Identifying the dominant drivers of fungal biogeographical patterns is an important question from both an ecological and ecosystem perspective. Although -omics approaches can increasingly provide unparalleled insight into the structure and function of complex microbial systems, unifying trends remain elusive, in part due to the hyper-diversity of terrestrial fungal communities. This lack of clear spatial patterns has partially contributed to the expectation that fungal community composition is governed largely by neutral processes (e.g., dispersal limitation), with environmental filtering and local adaptation having weak roles in structuring the functional capacity of fungal communities. Yet whether or not an organism survives in a given environment is largely dictated by its functional traits, not by its taxonomic identity, such that traits should more strongly capture biogeographic patterns. Here, we explore this question by taking a trait-based approach to identifying fungal biogeographical patterns, measuring the expression of >100 functional traits on 23 species of basidiomycete wood-decay fungi from across North America. For each if 37 isolates, we quantify the thermal and moisture niches, competitive ability, enzymatic potential, wood decomposition rate, and organic volatile production; and we explore the relationships among functional traits, phylogeny, and the climate conditions from where the fungi were collected.
Results/Conclusions
Our results demonstrate a clear functional trait trade-off between abiotic stress tolerance and competitive ability. Fungi with high thermal and moisture stress tolerances (wide niches) exhibited slower growth rates, lower temperature and moisture optima, and higher hyphal density, with PC1 explaining approximately 23% of the variation in this trade-off. In contrast, fungi with low abiotic stress tolerance exhibited high competitive ability, rapid hyphal extension rate, and higher thermal and moisture optima. More importantly, the magnitude of this dominance-tolerance trade-off is partially linked to the environmental conditions from where each fungus was collected (R2=0.31, p<0.001), leading to a predictive dominance-tolerance pattern at the continental scale.

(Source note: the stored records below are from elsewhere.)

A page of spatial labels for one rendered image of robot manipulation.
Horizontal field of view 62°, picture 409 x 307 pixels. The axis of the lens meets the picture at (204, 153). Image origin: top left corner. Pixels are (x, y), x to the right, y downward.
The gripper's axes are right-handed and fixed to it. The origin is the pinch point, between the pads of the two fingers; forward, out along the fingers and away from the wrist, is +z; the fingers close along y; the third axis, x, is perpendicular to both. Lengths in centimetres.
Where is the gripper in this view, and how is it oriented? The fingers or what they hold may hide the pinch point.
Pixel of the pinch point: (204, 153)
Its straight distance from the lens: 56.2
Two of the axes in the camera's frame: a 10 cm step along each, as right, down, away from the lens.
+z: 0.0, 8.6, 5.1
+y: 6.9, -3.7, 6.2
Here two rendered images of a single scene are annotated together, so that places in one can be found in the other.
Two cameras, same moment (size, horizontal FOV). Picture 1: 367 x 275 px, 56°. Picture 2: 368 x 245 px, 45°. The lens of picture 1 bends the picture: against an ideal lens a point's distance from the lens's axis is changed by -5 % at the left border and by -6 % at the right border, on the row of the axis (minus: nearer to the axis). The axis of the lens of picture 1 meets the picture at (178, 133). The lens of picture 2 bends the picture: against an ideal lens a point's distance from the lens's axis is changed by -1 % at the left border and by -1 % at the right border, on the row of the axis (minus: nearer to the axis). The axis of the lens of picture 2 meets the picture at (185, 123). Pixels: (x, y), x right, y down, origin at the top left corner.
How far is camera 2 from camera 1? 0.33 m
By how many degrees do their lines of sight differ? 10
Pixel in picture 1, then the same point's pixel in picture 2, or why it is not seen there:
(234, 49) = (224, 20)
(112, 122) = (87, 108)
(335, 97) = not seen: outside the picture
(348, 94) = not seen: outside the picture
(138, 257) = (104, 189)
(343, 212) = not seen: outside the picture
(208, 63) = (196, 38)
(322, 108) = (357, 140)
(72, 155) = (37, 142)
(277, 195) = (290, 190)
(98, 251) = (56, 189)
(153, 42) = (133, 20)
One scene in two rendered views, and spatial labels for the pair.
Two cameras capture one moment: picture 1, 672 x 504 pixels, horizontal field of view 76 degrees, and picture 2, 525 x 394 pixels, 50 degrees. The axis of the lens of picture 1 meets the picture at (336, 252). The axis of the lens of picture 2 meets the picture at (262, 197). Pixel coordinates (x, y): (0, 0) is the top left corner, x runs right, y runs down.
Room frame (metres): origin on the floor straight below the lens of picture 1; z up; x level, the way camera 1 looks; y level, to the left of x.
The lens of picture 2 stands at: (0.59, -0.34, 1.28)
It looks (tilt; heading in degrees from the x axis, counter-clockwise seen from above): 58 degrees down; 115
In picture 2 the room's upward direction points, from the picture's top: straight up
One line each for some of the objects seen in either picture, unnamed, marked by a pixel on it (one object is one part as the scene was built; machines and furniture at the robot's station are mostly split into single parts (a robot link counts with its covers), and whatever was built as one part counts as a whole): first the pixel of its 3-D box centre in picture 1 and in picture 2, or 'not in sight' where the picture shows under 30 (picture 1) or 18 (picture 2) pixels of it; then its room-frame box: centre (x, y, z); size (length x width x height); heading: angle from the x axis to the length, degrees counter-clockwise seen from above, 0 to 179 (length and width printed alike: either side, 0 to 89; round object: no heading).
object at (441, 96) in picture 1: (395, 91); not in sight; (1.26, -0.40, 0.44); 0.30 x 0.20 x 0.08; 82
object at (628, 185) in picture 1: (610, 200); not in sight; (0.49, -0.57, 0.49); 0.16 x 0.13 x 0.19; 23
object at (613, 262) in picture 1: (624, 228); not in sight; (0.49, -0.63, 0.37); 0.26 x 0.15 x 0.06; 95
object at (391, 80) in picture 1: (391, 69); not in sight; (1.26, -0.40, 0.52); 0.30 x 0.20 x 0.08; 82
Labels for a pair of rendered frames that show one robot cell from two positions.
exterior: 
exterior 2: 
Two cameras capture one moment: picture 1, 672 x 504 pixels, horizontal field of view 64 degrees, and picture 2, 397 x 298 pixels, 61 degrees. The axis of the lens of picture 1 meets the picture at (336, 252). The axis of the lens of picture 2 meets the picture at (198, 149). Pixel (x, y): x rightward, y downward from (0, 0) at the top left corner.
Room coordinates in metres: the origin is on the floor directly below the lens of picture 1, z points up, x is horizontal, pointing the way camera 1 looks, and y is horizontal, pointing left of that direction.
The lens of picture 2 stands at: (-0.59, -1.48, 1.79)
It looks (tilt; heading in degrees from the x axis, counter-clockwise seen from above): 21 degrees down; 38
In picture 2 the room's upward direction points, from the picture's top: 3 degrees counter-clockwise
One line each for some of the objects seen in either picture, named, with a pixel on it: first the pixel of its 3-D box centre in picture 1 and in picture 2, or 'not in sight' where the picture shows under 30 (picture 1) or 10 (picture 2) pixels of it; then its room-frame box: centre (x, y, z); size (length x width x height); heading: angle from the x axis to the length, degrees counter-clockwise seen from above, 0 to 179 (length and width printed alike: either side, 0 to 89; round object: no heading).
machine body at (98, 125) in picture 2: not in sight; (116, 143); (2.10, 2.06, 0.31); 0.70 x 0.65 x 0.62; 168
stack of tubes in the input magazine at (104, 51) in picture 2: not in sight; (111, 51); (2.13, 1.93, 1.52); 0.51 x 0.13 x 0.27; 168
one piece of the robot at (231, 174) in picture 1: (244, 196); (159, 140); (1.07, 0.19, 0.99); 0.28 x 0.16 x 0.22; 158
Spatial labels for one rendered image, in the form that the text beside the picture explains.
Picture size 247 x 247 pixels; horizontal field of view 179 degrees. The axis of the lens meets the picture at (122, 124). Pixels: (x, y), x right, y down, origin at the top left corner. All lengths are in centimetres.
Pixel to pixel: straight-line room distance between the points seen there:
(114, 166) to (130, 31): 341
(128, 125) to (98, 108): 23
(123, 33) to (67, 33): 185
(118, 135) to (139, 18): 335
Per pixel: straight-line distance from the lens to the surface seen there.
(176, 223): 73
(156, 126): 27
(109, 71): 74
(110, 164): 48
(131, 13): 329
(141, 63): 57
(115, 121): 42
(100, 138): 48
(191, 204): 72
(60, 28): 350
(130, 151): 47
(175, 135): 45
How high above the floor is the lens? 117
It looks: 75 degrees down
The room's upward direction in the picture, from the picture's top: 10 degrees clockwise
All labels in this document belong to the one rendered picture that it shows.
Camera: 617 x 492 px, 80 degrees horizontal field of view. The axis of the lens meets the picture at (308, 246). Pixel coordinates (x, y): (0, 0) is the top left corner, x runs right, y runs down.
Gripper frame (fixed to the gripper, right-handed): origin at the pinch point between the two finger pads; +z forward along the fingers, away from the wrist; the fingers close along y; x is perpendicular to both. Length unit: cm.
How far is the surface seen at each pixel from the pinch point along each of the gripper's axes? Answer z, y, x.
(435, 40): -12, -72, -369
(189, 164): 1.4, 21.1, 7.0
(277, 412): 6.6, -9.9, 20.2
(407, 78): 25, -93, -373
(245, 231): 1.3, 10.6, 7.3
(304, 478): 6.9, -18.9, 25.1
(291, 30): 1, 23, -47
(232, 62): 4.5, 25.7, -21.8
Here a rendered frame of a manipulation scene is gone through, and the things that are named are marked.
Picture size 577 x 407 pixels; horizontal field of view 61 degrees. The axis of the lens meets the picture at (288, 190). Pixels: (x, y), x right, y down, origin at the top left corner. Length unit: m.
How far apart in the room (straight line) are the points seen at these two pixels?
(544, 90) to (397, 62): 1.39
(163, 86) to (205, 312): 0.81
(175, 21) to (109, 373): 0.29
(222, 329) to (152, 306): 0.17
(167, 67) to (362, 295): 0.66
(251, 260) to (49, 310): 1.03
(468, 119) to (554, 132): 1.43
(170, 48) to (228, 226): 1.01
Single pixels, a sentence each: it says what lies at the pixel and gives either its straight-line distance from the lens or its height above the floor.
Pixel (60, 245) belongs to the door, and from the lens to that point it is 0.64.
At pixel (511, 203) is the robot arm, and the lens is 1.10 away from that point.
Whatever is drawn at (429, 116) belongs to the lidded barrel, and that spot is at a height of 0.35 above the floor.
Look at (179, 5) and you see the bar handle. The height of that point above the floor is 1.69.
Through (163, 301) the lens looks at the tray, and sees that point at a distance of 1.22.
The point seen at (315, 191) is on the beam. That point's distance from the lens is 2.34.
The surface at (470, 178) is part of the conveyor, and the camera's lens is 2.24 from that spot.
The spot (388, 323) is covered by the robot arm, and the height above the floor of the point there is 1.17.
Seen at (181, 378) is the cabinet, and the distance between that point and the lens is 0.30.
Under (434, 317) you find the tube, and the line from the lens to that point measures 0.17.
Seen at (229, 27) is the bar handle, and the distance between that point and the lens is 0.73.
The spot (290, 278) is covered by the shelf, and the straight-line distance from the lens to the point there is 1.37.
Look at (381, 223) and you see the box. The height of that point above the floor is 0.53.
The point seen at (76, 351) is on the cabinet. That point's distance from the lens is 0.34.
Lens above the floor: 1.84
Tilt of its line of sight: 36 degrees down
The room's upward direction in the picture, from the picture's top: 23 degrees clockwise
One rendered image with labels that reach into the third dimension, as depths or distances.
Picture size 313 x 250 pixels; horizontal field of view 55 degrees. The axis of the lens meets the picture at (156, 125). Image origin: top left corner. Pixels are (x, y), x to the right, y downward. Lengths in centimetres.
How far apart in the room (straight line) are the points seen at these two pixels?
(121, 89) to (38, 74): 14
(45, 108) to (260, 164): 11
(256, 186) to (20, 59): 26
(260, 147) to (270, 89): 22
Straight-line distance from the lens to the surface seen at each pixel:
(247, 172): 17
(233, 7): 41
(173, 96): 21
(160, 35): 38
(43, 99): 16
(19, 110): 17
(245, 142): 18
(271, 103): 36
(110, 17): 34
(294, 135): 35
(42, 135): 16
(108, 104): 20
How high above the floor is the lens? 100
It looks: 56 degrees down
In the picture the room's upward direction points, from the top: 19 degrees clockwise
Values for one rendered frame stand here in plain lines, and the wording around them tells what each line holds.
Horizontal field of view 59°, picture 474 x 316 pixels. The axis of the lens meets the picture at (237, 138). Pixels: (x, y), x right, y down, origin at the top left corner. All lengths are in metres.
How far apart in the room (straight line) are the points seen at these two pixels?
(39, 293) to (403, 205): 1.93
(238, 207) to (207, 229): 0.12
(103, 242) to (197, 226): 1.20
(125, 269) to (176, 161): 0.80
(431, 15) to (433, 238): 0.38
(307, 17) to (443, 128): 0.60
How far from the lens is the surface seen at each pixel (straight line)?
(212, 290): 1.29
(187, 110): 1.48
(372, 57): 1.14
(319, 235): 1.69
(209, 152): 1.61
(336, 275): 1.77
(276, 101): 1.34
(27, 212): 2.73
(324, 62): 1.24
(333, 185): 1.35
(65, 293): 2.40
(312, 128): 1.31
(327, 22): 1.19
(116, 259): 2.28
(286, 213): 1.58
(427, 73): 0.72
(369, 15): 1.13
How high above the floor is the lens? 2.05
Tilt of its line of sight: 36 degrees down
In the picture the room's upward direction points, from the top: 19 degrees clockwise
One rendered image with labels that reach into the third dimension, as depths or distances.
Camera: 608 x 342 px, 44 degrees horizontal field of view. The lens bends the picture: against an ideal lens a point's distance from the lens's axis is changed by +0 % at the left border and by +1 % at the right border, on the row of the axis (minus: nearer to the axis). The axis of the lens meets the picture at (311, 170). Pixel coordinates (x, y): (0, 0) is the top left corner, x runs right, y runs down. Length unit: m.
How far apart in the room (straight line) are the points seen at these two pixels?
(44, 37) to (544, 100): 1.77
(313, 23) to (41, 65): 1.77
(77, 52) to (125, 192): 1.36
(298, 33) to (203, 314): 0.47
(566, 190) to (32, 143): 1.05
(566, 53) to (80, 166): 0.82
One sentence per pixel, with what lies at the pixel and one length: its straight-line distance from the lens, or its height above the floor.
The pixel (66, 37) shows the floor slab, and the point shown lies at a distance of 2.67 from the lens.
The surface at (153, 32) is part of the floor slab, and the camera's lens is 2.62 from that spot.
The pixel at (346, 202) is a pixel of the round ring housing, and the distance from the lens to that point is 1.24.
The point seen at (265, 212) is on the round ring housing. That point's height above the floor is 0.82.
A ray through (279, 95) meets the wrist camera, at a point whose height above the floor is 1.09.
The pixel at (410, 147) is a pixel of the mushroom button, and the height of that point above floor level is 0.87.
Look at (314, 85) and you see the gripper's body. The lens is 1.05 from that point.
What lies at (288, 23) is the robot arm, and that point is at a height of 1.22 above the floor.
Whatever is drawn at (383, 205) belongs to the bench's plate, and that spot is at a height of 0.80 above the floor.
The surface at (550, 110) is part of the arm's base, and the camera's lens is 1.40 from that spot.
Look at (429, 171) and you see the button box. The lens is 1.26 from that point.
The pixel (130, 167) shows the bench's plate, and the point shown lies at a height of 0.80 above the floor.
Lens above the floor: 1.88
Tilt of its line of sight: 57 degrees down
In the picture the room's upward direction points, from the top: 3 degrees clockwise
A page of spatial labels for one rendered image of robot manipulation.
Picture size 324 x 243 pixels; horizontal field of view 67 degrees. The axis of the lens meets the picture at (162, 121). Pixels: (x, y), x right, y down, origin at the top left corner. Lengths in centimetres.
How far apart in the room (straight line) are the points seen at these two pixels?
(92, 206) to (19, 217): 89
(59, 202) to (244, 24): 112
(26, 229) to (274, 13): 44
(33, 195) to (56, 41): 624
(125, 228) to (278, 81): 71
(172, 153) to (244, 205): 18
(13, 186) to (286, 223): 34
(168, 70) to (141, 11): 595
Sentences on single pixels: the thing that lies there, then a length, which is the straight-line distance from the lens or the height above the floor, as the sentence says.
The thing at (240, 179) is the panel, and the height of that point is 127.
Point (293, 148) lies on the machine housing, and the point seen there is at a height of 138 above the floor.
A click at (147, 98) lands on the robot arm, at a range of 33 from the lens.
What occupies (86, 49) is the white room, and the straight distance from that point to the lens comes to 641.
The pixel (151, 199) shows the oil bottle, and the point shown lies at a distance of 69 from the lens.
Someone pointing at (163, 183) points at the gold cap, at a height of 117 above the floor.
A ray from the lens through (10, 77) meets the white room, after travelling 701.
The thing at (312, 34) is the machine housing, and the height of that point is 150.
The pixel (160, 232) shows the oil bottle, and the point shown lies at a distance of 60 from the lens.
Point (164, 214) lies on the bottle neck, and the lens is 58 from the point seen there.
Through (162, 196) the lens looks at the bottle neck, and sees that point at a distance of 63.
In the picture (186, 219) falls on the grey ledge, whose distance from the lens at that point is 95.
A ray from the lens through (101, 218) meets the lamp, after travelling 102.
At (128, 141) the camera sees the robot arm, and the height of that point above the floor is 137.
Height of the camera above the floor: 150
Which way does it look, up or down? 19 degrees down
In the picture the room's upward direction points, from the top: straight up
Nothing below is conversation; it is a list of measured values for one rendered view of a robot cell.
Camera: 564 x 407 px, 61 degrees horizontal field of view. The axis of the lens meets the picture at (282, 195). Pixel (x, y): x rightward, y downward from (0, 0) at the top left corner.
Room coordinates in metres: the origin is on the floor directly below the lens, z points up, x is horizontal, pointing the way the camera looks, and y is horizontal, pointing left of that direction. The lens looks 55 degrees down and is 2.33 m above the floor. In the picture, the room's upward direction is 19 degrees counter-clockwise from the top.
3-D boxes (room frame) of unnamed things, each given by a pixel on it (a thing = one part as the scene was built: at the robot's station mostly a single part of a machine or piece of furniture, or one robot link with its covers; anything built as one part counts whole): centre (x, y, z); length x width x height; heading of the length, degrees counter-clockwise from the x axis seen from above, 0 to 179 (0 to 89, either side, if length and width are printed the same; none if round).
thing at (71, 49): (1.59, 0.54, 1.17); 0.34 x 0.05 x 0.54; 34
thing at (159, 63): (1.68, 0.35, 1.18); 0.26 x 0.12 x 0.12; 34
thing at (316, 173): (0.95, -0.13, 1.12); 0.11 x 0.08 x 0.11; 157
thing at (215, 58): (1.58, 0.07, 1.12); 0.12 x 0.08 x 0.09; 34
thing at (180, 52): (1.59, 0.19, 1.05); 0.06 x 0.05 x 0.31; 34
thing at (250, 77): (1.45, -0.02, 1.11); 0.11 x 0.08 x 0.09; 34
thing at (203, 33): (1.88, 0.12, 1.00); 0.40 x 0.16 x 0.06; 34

Phylogenetic analysis suggests that these relationships are due to a combination of environmental filtering along taxonomic lines in tandem with local adaption at the level of the individual. Finally, we show that this dominance-tolerance trade-off is correlated with fungal decomposition rate (R2=0.39, p=0.03), allowing us to translate these life-history patterns into functional outcomes. Collectively, this work contributes to our core understanding of the functional biogeography of wood-decay fungi.